» **Work request**: Repeat verbatim only the lines from the opening of the material below through the one that contains "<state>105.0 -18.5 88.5".

» **Collected data**:
=== Section Start ===

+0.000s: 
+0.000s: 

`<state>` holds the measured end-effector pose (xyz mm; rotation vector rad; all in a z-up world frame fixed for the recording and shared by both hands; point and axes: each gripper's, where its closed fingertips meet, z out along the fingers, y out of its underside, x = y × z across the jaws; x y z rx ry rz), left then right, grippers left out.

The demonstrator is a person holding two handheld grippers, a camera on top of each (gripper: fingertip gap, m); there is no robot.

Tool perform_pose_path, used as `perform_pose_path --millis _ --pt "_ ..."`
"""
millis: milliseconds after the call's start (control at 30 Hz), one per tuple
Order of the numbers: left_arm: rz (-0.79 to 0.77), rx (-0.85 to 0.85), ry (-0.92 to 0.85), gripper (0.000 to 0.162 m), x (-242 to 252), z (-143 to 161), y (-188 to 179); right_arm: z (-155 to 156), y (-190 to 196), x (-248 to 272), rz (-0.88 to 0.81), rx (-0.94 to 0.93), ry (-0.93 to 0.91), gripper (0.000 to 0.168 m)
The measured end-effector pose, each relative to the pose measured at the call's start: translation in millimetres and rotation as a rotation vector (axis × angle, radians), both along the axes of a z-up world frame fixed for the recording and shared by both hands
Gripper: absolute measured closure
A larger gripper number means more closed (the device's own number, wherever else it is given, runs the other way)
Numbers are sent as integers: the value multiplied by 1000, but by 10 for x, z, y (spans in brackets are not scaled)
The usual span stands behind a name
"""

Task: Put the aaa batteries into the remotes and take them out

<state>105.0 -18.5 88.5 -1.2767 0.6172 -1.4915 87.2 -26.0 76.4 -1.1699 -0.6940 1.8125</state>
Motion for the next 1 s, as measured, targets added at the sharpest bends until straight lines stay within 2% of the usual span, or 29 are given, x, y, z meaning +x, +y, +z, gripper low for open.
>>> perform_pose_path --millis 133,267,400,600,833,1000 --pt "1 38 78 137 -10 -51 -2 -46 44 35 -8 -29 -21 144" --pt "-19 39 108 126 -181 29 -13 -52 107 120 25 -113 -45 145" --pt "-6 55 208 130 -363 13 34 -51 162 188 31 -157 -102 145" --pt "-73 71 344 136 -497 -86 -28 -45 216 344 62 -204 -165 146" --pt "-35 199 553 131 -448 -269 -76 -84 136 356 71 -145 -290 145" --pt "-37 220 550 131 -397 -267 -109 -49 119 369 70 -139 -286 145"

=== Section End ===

» **Reply to the task**:
+0.000s: 
+0.000s: 

`<state>` holds the measured end-effector pose (xyz mm; rotation vector rad; all in a z-up world frame fixed for the recording and shared by both hands; point and axes: each gripper's, where its closed fingertips meet, z out along the fingers, y out of its underside, x = y × z across the jaws; x y z rx ry rz), left then right, grippers left out.

The demonstrator is a person holding two handheld grippers, a camera on top of each (gripper: fingertip gap, m); there is no robot.

Tool perform_pose_path, used as `perform_pose_path --millis _ --pt "_ ..."`
"""
millis: milliseconds after the call's start (control at 30 Hz), one per tuple
Order of the numbers: left_arm: rz (-0.79 to 0.77), rx (-0.85 to 0.85), ry (-0.92 to 0.85), gripper (0.000 to 0.162 m), x (-242 to 252), z (-143 to 161), y (-188 to 179); right_arm: z (-155 to 156), y (-190 to 196), x (-248 to 272), rz (-0.88 to 0.81), rx (-0.94 to 0.93), ry (-0.93 to 0.91), gripper (0.000 to 0.168 m)
The measured end-effector pose, each relative to the pose measured at the call's start: translation in millimetres and rotation as a rotation vector (axis × angle, radians), both along the axes of a z-up world frame fixed for the recording and shared by both hands
Gripper: absolute measured closure
A larger gripper number means more closed (the device's own number, wherever else it is given, runs the other way)
Numbers are sent as integers: the value multiplied by 1000, but by 10 for x, z, y (spans in brackets are not scaled)
The usual span stands behind a name
"""

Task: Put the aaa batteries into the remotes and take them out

<state>105.0 -18.5 88.5 -1.2767 0.6172 -1.4915 87.2 -26.0 76.4 -1.1699 -0.6940 1.8125</state>

No additional answer is needed.